Aim of the exercise: Print the listing below exactly, leaving nothing out.

Dataset content:
= Beginning of Section =
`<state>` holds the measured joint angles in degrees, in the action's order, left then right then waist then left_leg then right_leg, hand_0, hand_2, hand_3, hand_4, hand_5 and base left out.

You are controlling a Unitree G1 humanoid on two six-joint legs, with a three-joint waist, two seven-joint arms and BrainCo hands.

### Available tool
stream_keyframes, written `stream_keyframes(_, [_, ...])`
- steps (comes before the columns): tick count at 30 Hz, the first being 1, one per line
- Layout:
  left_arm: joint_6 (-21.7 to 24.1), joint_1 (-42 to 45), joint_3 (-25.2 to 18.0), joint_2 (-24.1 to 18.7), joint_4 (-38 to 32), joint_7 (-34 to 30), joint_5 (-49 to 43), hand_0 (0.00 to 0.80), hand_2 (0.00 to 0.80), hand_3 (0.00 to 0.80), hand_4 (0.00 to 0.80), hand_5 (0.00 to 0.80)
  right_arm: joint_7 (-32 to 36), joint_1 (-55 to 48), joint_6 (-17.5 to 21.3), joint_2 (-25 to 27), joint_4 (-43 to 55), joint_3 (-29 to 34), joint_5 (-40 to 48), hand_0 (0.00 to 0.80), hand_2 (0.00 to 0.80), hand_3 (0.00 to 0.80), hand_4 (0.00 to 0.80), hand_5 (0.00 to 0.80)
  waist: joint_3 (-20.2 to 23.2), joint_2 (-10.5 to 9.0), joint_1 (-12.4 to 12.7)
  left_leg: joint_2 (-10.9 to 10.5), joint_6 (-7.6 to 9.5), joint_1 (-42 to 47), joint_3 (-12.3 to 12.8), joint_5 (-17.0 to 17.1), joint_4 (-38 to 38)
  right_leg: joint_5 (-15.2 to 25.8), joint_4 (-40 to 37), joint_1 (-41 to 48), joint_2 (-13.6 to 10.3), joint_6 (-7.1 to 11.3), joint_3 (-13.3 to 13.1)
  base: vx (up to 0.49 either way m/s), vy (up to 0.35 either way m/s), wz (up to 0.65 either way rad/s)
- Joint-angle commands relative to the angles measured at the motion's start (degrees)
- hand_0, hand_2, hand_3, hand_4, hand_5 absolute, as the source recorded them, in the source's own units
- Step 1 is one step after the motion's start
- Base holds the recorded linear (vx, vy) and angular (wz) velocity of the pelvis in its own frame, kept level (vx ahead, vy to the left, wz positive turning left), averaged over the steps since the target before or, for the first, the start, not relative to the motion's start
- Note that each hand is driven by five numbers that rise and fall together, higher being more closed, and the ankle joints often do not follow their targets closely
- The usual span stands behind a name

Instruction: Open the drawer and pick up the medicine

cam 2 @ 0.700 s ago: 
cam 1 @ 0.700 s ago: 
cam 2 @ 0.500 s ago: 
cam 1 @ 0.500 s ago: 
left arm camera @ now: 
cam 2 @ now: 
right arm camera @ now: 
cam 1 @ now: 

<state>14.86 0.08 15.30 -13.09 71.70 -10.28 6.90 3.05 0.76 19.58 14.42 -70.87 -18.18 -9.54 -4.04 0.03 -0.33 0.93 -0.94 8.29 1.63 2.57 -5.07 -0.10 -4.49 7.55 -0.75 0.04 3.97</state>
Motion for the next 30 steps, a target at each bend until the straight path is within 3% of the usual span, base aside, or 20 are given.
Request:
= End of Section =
Response to the task:
`<state>` holds the measured joint angles in degrees, in the action's order, left then right then waist then left_leg then right_leg, hand_0, hand_2, hand_3, hand_4, hand_5 and base left out.

You are controlling a Unitree G1 humanoid on two six-joint legs, with a three-joint waist, two seven-joint arms and BrainCo hands.

### Available tool
stream_keyframes, written `stream_keyframes(_, [_, ...])`
- steps (comes before the columns): tick count at 30 Hz, the first being 1, one per line
- Layout:
  left_arm: joint_6 (-21.7 to 24.1), joint_1 (-42 to 45), joint_3 (-25.2 to 18.0), joint_2 (-24.1 to 18.7), joint_4 (-38 to 32), joint_7 (-34 to 30), joint_5 (-49 to 43), hand_0 (0.00 to 0.80), hand_2 (0.00 to 0.80), hand_3 (0.00 to 0.80), hand_4 (0.00 to 0.80), hand_5 (0.00 to 0.80)
  right_arm: joint_7 (-32 to 36), joint_1 (-55 to 48), joint_6 (-17.5 to 21.3), joint_2 (-25 to 27), joint_4 (-43 to 55), joint_3 (-29 to 34), joint_5 (-40 to 48), hand_0 (0.00 to 0.80), hand_2 (0.00 to 0.80), hand_3 (0.00 to 0.80), hand_4 (0.00 to 0.80), hand_5 (0.00 to 0.80)
  waist: joint_3 (-20.2 to 23.2), joint_2 (-10.5 to 9.0), joint_1 (-12.4 to 12.7)
  left_leg: joint_2 (-10.9 to 10.5), joint_6 (-7.6 to 9.5), joint_1 (-42 to 47), joint_3 (-12.3 to 12.8), joint_5 (-17.0 to 17.1), joint_4 (-38 to 38)
  right_leg: joint_5 (-15.2 to 25.8), joint_4 (-40 to 37), joint_1 (-41 to 48), joint_2 (-13.6 to 10.3), joint_6 (-7.1 to 11.3), joint_3 (-13.3 to 13.1)
  base: vx (up to 0.49 either way m/s), vy (up to 0.35 either way m/s), wz (up to 0.65 either way rad/s)
- Joint-angle commands relative to the angles measured at the motion's start (degrees)
- hand_0, hand_2, hand_3, hand_4, hand_5 absolute, as the source recorded them, in the source's own units
- Step 1 is one step after the motion's start
- Base holds the recorded linear (vx, vy) and angular (wz) velocity of the pelvis in its own frame, kept level (vx ahead, vy to the left, wz positive turning left), averaged over the steps since the target before or, for the first, the start, not relative to the motion's start
- Note that each hand is driven by five numbers that rise and fall together, higher being more closed, and the ankle joints often do not follow their targets closely
- The usual span stands behind a name

Instruction: Open the drawer and pick up the medicine

cam 2 @ 0.700 s ago: 
cam 1 @ 0.700 s ago: 
cam 2 @ 0.500 s ago: 
cam 1 @ 0.500 s ago: 
left arm camera @ now: 
cam 2 @ now: 
right arm camera @ now: 
cam 1 @ now: 

<state>14.86 0.08 15.30 -13.09 71.70 -10.28 6.90 3.05 0.76 19.58 14.42 -70.87 -18.18 -9.54 -4.04 0.03 -0.33 0.93 -0.94 8.29 1.63 2.57 -5.07 -0.10 -4.49 7.55 -0.75 0.04 3.97</state>
Motion for the next 30 steps, a target at each bend until the straight path is within 3% of the usual span, base aside, or 20 are given.
Request:

No further output is required.